When Kurt Cobain committed suicide on April 5, 1994, Nirvana fans the world over were shocked and saddened. Why would a young man with such tremendous talent end his own life? One of those people scrambling to put it all together was Nirvana’s drummer Dave Grohl. As he described in his 2013 SXSW keynote speech, he thought his career as a musician was over. "The music that I had devoted my life to had ... betrayed me."

Which is why, when Grohl released the Foo Fighters self-titled debut album on July 4, 1995, fifteen months later, it took most fans by surprise. Eighteen years later, it still has the same goosebump-inducing effect.

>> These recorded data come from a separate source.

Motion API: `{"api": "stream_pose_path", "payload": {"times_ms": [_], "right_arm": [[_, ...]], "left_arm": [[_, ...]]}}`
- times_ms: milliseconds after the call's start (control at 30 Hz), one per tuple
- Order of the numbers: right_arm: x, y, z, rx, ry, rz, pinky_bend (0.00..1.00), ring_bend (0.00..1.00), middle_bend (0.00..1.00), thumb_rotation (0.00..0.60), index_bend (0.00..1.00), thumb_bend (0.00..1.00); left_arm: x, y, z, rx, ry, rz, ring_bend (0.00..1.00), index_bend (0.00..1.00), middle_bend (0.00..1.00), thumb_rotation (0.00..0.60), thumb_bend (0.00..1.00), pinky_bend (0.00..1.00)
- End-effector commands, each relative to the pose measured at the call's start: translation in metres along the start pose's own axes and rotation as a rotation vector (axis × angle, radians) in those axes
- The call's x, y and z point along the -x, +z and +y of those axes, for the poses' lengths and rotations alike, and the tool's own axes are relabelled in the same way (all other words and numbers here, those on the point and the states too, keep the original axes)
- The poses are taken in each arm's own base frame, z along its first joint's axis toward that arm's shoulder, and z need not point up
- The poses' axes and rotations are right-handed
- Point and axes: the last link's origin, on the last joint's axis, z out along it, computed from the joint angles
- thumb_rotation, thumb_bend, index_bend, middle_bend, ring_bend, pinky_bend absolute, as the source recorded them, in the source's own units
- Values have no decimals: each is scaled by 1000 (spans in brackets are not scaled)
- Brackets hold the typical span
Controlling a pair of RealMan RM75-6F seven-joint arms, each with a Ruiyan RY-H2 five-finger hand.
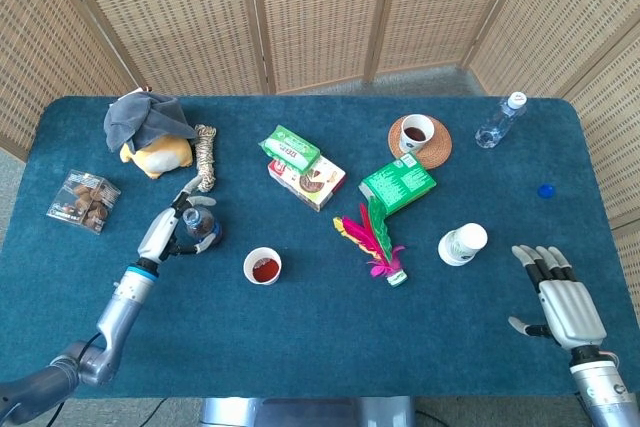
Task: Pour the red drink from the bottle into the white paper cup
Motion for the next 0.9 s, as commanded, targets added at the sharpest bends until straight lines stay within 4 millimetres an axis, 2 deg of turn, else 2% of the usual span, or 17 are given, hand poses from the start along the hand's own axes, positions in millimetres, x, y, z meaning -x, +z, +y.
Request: {"api": "stream_pose_path", "payload": {"times_ms": [33,300,633,900], "right_arm": [[0,0,0,-1,-1,-1,0,0,0,600,0,0],[0,0,-1,-1,-2,0,0,0,0,600,0,0],[0,-1,-1,-4,0,1,0,0,0,600,0,0],[0,-1,-2,-7,0,1,0,0,0,600,0,0]], "left_arm": [[-2,-1,-2,2,-4,0,0,171,0,600,348,103],[-5,-5,-2,16,-22,2,0,4,0,600,342,79],[-12,-18,-5,24,-22,18,0,0,0,600,343,61],[-25,-33,-12,13,-18,49,0,0,0,600,344,30]]}}
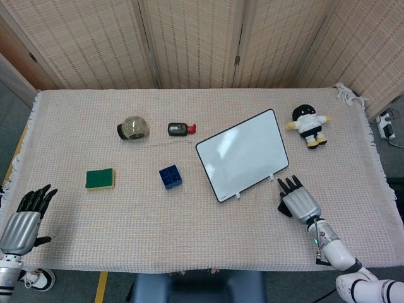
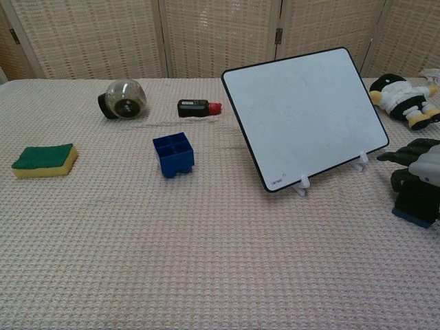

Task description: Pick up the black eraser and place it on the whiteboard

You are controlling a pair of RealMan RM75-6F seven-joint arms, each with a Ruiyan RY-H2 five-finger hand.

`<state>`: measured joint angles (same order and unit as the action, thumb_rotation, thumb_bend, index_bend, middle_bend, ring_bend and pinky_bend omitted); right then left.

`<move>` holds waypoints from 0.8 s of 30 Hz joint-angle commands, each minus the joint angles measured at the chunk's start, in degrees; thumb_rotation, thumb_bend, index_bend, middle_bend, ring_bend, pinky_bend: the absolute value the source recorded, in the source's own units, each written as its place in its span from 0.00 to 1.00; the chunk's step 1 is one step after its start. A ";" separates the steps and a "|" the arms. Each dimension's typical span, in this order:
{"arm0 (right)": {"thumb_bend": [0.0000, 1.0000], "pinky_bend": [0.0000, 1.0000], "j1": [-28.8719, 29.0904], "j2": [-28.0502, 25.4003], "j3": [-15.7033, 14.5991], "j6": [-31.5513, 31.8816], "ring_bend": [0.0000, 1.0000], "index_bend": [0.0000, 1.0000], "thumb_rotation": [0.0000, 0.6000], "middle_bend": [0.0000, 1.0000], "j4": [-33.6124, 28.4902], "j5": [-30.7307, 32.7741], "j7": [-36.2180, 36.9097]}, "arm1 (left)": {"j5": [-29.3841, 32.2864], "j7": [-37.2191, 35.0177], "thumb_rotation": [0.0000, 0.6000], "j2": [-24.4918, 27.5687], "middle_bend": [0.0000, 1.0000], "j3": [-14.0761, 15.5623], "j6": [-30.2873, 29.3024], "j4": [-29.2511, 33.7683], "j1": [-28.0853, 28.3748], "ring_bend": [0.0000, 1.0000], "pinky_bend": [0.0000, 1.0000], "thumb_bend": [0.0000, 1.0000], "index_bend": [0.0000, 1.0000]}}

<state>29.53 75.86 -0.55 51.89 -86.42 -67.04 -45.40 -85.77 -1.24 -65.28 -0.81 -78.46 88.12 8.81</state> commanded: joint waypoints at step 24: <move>0.33 0.00 -2.31 6.17 5.84 18.82 0.14 0.62 1.00 0.12 3.60 -10.49 8.77 | -0.13 -1.53 1.00 0.98 0.00 0.35 0.52 0.48 0.36 0.04 0.04 0.34 0.00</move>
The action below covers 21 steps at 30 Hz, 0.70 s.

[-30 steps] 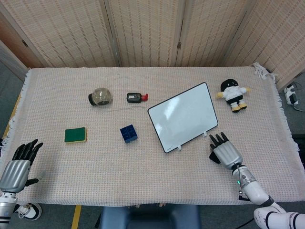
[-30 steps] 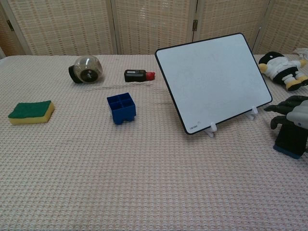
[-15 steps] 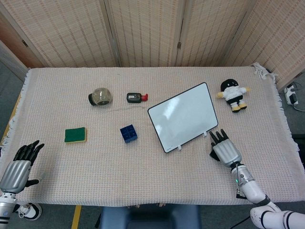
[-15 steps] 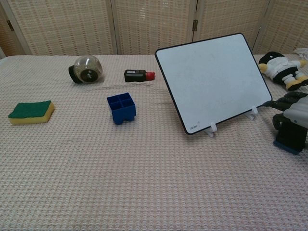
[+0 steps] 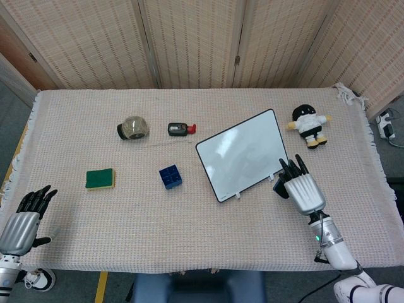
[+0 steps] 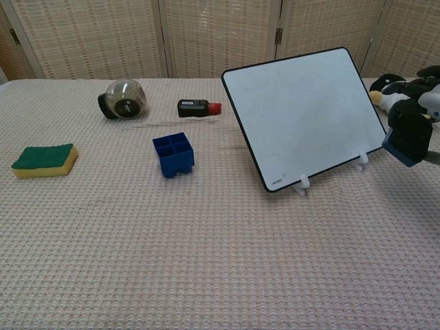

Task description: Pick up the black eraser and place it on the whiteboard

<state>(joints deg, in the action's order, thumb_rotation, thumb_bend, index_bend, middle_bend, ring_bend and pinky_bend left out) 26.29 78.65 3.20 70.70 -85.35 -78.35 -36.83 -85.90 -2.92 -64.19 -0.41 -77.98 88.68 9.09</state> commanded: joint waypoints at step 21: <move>0.33 0.00 8.45 21.41 7.23 1.24 0.06 0.48 1.00 0.06 20.51 -1.49 1.82 | 0.56 -3.77 1.00 0.83 0.00 0.05 1.16 -1.14 0.38 0.03 0.03 0.34 0.00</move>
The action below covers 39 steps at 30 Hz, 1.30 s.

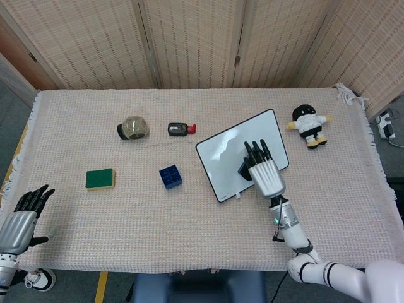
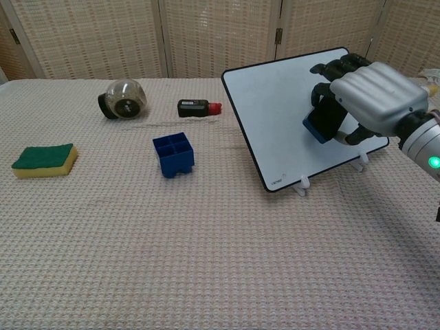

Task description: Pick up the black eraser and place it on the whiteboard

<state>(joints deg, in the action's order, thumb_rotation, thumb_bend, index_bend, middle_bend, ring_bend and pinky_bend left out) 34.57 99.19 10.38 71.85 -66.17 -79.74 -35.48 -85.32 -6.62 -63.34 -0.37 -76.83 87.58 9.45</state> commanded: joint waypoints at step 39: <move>0.33 0.00 -30.11 -37.94 -22.87 17.98 0.00 0.00 1.00 0.00 -37.24 -9.63 18.74 | -7.22 11.43 1.00 -1.31 0.02 3.21 -10.81 4.17 -5.42 0.04 0.03 0.34 0.00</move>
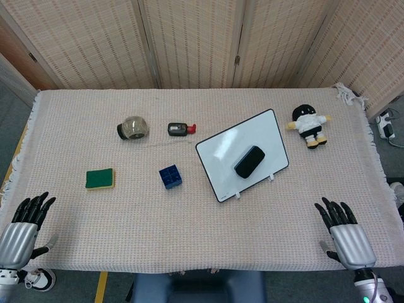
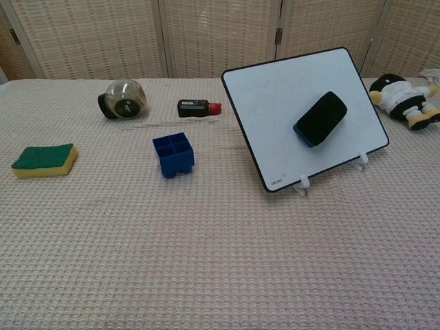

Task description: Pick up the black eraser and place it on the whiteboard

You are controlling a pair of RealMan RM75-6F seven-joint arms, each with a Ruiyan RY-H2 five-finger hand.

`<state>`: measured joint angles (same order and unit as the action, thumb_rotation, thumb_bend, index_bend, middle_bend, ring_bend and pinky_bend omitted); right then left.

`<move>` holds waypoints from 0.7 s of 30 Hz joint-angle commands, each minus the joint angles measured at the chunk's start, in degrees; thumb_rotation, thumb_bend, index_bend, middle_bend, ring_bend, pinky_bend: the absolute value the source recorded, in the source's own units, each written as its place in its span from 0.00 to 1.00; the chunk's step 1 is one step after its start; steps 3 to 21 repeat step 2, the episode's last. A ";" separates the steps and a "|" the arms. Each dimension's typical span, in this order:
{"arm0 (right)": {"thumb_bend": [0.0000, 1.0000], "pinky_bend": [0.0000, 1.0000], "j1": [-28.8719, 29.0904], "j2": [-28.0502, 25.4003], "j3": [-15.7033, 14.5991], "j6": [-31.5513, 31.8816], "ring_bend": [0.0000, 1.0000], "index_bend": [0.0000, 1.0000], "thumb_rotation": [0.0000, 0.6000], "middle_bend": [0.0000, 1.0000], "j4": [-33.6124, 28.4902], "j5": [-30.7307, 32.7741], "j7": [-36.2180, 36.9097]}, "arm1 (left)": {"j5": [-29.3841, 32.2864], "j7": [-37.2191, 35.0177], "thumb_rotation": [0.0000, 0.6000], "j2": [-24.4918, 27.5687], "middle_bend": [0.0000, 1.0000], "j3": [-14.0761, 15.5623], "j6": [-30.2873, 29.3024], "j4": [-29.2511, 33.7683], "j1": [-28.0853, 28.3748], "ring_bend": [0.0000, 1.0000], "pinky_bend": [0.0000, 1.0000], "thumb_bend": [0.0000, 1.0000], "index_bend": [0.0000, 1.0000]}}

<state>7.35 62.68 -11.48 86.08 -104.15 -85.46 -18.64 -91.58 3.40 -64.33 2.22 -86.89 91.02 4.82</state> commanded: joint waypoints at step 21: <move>0.33 0.00 -3.99 -1.46 -1.52 4.97 0.00 0.00 1.00 0.00 1.05 -6.32 2.24 | -1.72 2.29 1.00 -0.65 0.02 1.07 -1.12 0.83 -1.15 0.04 0.04 0.34 0.00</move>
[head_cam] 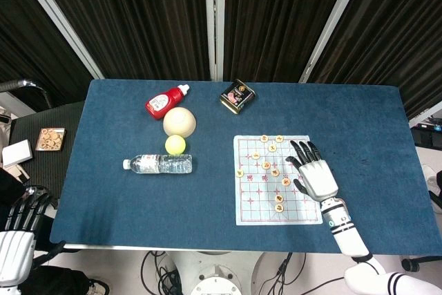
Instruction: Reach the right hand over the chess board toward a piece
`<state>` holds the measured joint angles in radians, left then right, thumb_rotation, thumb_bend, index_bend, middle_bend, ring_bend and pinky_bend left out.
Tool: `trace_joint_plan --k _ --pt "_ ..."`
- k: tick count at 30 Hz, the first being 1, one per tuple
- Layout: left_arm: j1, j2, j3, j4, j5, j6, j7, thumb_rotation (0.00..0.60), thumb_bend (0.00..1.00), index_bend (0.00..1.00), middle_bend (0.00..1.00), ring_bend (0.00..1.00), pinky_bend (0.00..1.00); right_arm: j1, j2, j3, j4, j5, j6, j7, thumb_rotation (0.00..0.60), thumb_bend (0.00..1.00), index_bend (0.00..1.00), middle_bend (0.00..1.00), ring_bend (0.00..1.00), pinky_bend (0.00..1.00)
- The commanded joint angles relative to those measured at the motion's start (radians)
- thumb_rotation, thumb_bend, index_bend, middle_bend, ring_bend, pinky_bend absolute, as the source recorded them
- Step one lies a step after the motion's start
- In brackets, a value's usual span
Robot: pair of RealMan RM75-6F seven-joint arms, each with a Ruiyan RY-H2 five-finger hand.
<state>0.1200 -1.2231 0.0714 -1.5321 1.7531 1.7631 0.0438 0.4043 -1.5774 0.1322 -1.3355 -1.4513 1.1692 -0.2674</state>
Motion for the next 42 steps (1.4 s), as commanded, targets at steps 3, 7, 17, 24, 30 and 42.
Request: trace_joint_plan --k 3,7,17,24,30,42 --pt "0.005 -0.005 0.000 0.020 -0.005 0.006 -0.024 0.600 0.12 0.08 0.08 0.00 0.00 0.009 -0.076 0.019 0.024 0.062 0.000 -0.065 0.600 0.22 0.35 0.00 0.00 0.00" --pt "0.009 -0.007 0.000 0.044 -0.010 0.013 -0.053 0.600 0.12 0.08 0.08 0.00 0.00 0.015 -0.138 0.036 0.038 0.124 -0.006 -0.116 0.600 0.22 0.37 0.00 0.00 0.00" --pt "0.021 -0.012 -0.002 0.123 -0.028 0.034 -0.153 0.600 0.12 0.08 0.08 0.00 0.00 0.014 -0.238 0.088 0.035 0.245 0.036 -0.220 0.600 0.21 0.37 0.00 0.00 0.00" --pt "0.024 -0.018 -0.006 0.165 -0.032 0.044 -0.200 0.600 0.12 0.08 0.08 0.00 0.00 0.025 -0.250 0.111 0.003 0.320 0.023 -0.269 0.600 0.21 0.37 0.00 0.00 0.00" --pt "0.020 -0.025 -0.008 0.181 -0.032 0.044 -0.216 0.600 0.12 0.08 0.08 0.00 0.00 0.040 -0.253 0.128 -0.025 0.385 0.018 -0.329 0.600 0.21 0.37 0.00 0.00 0.00" --pt "0.023 -0.030 -0.008 0.194 -0.037 0.045 -0.230 0.600 0.12 0.09 0.08 0.00 0.00 0.067 -0.282 0.123 -0.012 0.445 0.013 -0.363 0.600 0.21 0.42 0.00 0.00 0.00"
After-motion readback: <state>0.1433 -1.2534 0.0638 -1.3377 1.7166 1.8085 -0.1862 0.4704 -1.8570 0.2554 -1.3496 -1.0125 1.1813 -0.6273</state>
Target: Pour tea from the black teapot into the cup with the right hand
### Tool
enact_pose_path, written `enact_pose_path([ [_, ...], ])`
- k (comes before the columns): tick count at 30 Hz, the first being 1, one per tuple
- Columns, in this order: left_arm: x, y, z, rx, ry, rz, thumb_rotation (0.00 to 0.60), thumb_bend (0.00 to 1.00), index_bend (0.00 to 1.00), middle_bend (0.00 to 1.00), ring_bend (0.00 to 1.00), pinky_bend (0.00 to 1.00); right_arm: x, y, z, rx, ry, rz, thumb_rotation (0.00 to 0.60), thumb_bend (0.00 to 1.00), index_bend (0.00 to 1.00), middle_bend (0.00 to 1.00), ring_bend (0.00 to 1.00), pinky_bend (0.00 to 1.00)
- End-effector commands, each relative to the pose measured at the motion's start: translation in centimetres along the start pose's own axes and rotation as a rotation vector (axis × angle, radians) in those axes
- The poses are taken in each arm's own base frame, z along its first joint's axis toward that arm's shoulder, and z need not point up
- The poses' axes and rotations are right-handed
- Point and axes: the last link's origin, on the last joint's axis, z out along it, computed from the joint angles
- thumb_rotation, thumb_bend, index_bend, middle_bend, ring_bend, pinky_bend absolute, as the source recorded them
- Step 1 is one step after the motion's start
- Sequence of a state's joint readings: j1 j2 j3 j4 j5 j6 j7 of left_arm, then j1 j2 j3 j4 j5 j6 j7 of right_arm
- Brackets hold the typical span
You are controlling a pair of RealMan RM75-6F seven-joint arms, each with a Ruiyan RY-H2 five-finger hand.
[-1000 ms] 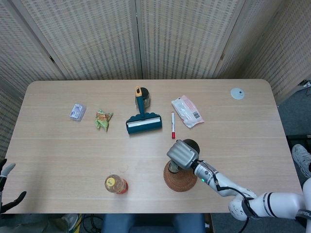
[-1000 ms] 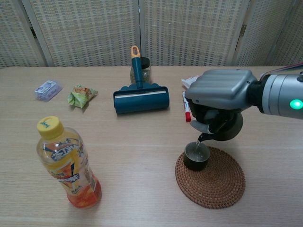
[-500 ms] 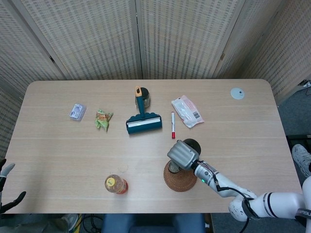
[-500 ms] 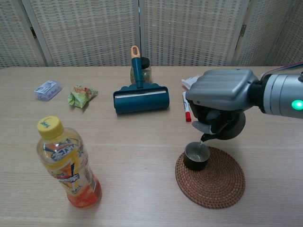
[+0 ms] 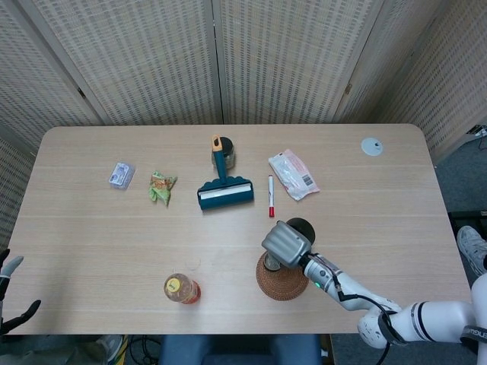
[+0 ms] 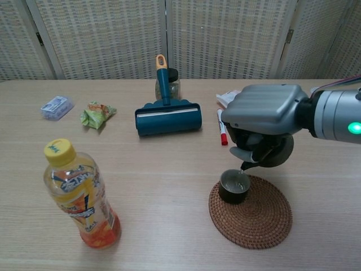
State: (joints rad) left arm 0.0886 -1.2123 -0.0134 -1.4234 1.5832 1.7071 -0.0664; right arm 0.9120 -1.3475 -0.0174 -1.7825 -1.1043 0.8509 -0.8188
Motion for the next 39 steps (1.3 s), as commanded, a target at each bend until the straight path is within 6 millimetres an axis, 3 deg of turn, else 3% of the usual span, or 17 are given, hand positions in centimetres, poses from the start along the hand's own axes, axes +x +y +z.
enact_pose_path([
  [1, 0.0, 0.0, 0.01, 0.0, 0.001, 0.0, 0.6, 0.18, 0.15, 0.05, 0.08, 0.0, -0.02, -0.09, 0.05, 0.002, -0.002, -0.008, 0.547, 0.62, 1.0, 0.96, 0.89, 0.58],
  [39, 0.05, 0.11, 0.01, -0.002, 0.001, 0.004, 0.6, 0.18, 0.15, 0.05, 0.08, 0.0, -0.13, -0.53, 0.11, -0.001, 0.002, -0.012, 0.549, 0.61, 1.0, 0.96, 0.89, 0.58],
])
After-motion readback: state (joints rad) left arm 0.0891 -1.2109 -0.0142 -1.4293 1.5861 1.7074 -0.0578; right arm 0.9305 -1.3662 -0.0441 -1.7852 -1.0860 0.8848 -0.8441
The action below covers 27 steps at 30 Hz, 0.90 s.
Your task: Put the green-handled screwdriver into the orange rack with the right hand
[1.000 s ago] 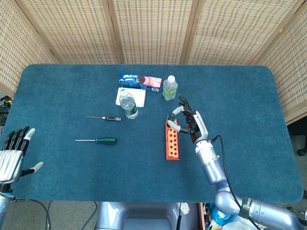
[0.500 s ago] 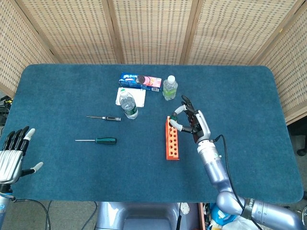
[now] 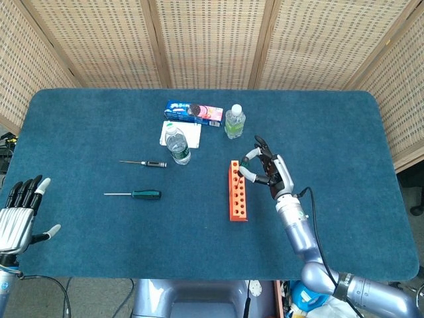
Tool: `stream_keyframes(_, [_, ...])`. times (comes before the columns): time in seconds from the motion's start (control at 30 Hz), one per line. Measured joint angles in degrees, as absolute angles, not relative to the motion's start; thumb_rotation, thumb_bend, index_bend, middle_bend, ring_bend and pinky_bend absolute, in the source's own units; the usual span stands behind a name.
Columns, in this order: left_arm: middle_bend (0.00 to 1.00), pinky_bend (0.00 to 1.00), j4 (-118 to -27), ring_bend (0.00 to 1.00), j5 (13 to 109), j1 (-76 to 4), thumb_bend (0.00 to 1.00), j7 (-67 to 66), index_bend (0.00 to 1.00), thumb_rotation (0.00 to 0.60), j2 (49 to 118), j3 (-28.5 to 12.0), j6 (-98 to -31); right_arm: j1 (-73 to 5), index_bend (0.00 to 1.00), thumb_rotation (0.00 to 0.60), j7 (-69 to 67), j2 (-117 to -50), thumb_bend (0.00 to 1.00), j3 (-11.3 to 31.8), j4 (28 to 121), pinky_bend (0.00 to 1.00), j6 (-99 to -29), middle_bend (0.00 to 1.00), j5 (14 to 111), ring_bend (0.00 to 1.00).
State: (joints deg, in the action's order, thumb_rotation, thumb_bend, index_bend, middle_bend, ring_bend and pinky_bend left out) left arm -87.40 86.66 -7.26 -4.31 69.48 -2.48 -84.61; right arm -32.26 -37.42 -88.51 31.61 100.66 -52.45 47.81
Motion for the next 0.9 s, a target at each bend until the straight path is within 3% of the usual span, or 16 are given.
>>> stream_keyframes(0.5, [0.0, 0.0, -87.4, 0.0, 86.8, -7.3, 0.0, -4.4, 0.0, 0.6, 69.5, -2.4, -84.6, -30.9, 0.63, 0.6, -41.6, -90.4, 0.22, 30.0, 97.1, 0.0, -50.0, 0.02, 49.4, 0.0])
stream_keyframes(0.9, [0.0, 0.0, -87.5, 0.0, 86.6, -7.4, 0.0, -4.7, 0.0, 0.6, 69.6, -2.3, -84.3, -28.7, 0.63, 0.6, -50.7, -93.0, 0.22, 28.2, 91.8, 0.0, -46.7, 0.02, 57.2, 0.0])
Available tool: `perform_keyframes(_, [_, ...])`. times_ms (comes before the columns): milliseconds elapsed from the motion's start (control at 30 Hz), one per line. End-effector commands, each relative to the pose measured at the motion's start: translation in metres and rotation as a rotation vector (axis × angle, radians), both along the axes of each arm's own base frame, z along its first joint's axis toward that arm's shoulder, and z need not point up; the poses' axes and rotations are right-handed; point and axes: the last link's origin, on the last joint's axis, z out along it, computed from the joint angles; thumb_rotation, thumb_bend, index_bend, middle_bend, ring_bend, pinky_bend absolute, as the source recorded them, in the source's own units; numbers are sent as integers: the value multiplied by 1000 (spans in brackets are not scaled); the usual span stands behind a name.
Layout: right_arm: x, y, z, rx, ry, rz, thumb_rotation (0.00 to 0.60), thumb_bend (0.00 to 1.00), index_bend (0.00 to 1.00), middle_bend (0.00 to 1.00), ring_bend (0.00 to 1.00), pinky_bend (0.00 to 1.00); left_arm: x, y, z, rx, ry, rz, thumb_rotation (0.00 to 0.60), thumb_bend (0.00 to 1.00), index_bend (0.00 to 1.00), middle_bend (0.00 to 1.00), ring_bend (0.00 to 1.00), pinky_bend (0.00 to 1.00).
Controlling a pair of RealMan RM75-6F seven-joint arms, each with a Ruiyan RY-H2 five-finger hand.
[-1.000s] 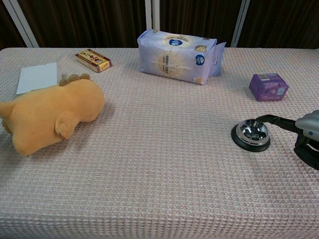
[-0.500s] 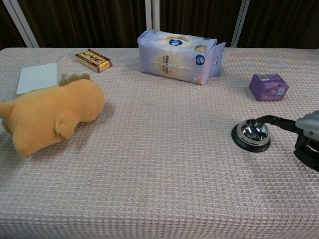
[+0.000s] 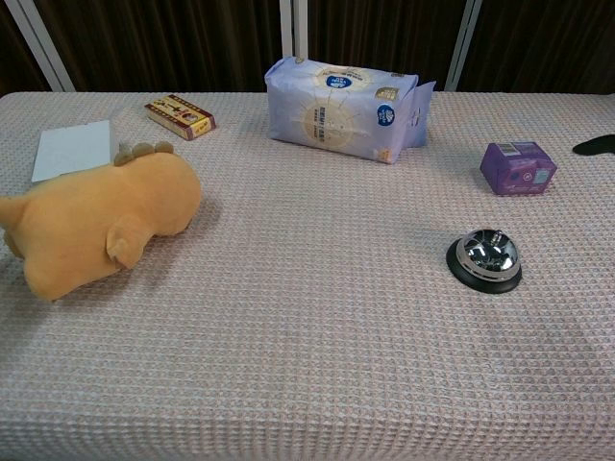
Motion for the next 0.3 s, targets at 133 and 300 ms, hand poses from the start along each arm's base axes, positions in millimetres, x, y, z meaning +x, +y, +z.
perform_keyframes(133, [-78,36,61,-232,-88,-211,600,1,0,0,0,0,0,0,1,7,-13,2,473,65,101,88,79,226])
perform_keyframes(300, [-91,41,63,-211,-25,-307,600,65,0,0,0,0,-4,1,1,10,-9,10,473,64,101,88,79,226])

Packed full of accessible, hooky, guitar-centric songs -- the majority of which were recorded completely by Grohl himself -- 'Foo Fighters' proved that he'd been Nirvana’s George Harrison: The guy sitting on a mountain of amazing songs that were just dying to get out. And possibly the most incredible revelation of all: Grohl was as good (or dare we say better) a pop songwriter than Cobain. Just take the album’s string of radio hits -- ‘This Is a Call,’ ‘I’ll Stick Around’ and ‘Big Me’ (the first three tracks on the album) -- expertly layered opuses that soak in all the best aspects of pop, punk, metal, what would later become emo and that impossible-to-categorize Grohl cheese (see: ‘Big Me’ and ‘For All the Cows’; later examples include ‘See You’ and ‘Walking After You’ from ‘The Colour and the Shape’).

Unlike some artists who record their debut albums with the "sound of the moment" (and are subsequently left with records that age about as well as month-old limburger cheese), Foo Fighters arrived with a collection that, 18 years later, sounds like it could’ve come out yesterday. With sparse production, guitars distorted in all the right places and Grohl’s gigantic drums and vox, the album is a solo masterwork. (The follow-up, ‘The Colour and the Shape,’ is the full band’s true debut). And U.S. audiences -- the most fickle in the world -- have responded: ‘Foo Fighters’ has been certified platinum and sold well over a million copies.